▶ WORK INSTRUCTIONS
Restate word for word the lines below from the one that has "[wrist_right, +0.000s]" through the one that has "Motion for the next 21", keeping both and dropping all pictures.

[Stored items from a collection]
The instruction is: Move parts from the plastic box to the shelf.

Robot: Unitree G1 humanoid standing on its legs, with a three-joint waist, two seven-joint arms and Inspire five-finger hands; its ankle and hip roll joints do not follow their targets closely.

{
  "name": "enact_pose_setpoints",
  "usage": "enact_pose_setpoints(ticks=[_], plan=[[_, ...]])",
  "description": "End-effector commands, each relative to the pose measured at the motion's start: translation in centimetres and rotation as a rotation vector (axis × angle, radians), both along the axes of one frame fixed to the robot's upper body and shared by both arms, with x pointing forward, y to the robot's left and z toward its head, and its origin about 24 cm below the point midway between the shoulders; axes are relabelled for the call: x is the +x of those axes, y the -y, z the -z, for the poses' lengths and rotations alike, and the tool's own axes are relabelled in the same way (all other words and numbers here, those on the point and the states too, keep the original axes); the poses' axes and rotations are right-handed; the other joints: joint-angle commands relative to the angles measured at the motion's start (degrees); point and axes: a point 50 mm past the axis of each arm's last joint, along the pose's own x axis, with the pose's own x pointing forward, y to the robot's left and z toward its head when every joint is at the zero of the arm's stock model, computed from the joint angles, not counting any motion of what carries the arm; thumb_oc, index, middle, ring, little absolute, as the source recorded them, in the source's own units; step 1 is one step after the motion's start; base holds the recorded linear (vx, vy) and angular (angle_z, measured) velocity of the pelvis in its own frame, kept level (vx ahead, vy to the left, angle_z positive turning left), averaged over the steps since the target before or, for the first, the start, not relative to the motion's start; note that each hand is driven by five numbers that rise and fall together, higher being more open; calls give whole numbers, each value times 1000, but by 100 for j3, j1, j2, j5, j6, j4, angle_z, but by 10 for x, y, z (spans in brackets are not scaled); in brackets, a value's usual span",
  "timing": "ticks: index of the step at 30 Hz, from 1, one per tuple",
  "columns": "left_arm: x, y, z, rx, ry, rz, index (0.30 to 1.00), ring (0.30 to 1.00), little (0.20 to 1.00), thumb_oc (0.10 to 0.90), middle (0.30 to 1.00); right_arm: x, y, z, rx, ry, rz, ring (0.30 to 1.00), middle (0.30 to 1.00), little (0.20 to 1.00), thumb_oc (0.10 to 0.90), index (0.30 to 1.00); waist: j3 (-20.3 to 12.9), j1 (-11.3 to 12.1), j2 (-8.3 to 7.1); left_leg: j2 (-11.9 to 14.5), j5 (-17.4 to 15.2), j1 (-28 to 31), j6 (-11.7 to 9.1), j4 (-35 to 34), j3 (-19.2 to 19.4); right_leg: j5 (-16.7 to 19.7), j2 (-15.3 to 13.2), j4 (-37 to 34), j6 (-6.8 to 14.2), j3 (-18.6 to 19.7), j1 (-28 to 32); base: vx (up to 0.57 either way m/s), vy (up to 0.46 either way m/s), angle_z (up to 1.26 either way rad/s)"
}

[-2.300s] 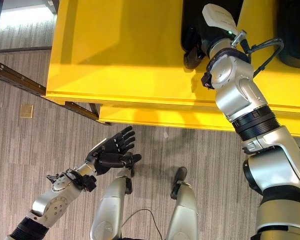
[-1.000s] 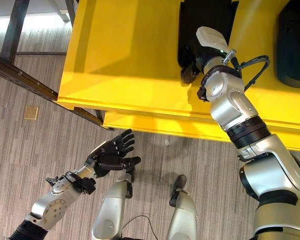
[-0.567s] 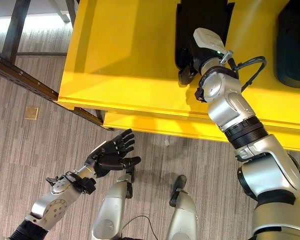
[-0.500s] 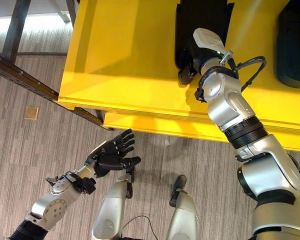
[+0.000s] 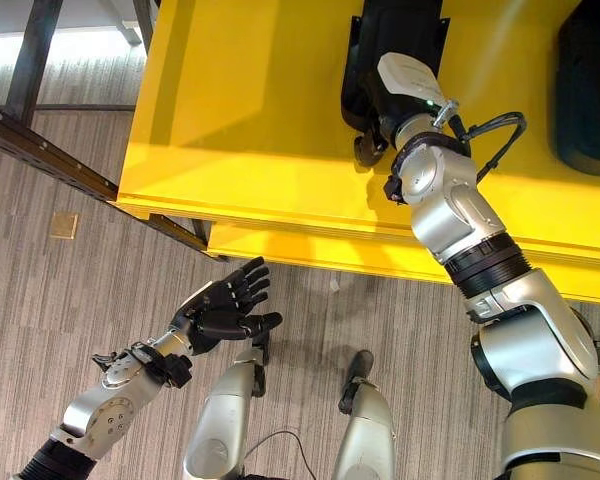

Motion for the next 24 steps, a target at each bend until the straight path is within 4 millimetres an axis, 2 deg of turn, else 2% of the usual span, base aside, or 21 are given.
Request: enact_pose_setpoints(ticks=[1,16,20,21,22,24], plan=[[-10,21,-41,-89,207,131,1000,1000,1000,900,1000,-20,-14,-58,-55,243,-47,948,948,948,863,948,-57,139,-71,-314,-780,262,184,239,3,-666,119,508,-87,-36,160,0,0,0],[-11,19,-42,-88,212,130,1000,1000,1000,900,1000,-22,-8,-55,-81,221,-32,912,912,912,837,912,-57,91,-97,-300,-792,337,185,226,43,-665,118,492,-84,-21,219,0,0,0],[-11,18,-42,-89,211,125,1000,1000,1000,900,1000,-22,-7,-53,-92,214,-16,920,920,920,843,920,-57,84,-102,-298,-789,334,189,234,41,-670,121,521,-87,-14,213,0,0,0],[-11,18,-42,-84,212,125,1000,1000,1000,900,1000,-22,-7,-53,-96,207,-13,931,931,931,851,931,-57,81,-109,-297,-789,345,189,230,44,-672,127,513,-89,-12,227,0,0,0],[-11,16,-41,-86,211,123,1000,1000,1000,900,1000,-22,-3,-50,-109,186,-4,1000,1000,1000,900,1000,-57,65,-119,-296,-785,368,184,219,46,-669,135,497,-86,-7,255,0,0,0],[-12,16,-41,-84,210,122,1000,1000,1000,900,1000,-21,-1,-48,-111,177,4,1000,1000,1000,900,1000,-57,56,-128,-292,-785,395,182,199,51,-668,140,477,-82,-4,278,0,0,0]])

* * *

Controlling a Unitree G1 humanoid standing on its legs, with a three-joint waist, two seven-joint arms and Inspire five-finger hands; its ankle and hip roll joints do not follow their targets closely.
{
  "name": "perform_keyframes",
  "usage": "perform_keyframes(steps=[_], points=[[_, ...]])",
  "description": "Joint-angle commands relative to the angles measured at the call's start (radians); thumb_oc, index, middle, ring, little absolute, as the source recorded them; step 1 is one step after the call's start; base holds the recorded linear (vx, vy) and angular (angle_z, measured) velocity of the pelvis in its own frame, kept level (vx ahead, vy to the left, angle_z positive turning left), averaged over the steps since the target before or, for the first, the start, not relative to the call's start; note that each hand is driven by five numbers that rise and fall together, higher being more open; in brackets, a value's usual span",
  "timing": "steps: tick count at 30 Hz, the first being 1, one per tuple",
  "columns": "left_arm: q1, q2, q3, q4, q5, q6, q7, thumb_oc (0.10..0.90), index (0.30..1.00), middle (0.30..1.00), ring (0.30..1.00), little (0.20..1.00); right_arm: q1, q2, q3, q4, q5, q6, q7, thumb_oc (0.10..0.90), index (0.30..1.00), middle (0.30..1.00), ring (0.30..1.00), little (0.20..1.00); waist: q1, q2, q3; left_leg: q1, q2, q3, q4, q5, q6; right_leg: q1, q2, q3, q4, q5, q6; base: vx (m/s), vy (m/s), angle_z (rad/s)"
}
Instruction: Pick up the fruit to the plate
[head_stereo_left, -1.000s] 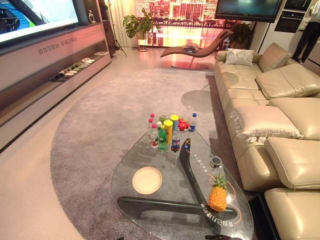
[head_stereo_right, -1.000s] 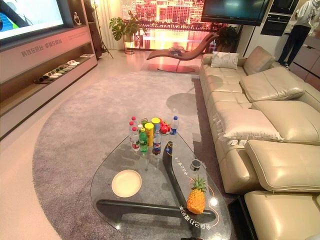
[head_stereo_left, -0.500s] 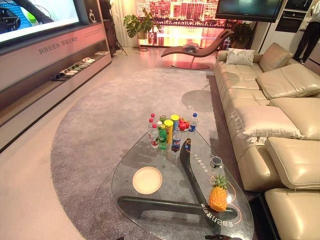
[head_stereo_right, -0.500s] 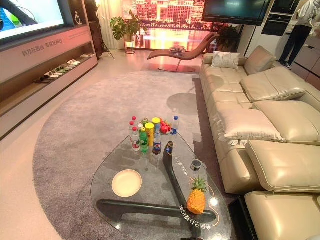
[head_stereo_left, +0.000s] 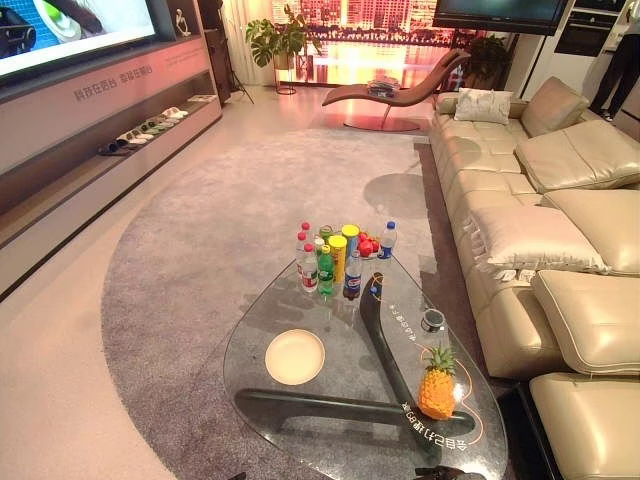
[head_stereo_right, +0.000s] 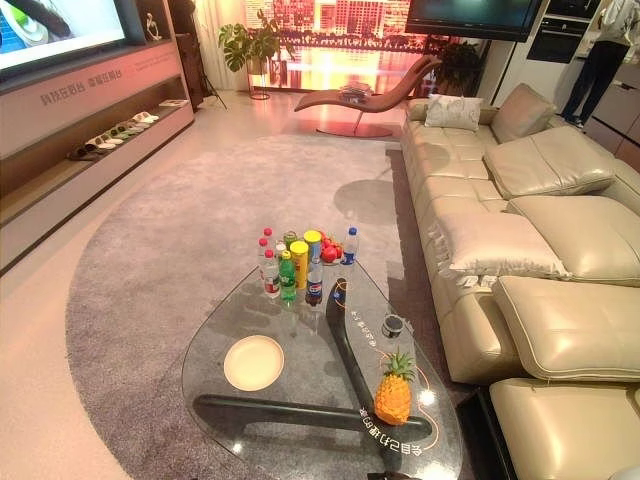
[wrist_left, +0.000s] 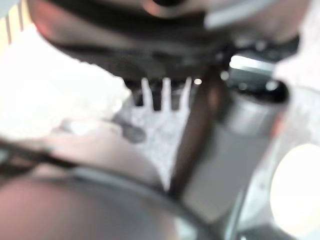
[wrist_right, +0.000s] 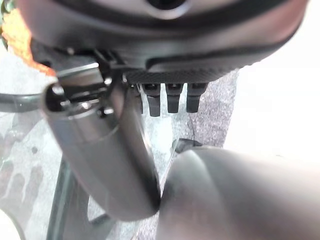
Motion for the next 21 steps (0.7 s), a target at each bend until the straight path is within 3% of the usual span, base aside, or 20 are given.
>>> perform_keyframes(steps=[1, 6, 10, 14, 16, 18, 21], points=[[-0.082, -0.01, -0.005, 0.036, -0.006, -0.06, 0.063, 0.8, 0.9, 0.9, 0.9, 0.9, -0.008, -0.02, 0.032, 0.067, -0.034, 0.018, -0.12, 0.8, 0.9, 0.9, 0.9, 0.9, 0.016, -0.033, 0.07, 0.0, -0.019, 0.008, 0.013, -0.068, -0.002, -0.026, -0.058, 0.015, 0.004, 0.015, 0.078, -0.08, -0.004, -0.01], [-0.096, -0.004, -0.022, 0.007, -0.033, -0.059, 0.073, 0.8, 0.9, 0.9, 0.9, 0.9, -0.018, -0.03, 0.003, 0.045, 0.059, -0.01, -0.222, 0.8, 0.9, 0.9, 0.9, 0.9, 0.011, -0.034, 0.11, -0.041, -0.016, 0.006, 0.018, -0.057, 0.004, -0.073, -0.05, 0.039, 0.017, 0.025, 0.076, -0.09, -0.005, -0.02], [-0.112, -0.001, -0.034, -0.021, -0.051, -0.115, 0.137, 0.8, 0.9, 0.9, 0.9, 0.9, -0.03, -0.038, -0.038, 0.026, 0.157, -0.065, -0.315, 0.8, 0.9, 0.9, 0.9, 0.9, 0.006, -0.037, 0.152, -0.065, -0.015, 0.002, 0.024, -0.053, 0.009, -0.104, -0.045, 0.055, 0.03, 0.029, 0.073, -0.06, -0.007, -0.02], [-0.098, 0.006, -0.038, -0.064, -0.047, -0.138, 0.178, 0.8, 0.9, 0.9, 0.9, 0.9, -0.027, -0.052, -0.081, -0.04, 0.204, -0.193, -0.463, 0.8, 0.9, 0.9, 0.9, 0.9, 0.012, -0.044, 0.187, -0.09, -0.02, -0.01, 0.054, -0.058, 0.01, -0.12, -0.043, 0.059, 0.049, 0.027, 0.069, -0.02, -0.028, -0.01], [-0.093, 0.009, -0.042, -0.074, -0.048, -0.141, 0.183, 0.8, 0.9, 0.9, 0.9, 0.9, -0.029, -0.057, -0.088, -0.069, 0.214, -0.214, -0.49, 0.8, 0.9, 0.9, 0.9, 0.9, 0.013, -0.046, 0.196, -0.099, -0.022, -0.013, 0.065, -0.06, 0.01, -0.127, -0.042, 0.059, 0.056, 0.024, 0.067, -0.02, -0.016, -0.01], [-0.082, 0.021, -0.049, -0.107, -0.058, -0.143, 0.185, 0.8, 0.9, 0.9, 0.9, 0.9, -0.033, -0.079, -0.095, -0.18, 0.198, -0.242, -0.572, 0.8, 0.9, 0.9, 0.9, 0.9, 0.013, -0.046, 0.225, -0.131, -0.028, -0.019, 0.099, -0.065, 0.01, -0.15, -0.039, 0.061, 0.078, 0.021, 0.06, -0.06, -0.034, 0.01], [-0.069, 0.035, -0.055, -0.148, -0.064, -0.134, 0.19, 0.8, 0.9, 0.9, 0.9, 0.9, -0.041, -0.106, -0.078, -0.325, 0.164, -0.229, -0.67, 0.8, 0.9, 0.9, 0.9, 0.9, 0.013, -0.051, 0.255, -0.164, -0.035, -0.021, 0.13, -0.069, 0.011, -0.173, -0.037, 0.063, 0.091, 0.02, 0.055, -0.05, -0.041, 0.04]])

▶ EXERCISE OUTPUT
[wrist_right, +0.000s] 
Motion for the next 21 steps (0.7 s), a target at each bend until the straight path is within 3% of the usual span, base aside, or 20 are given.

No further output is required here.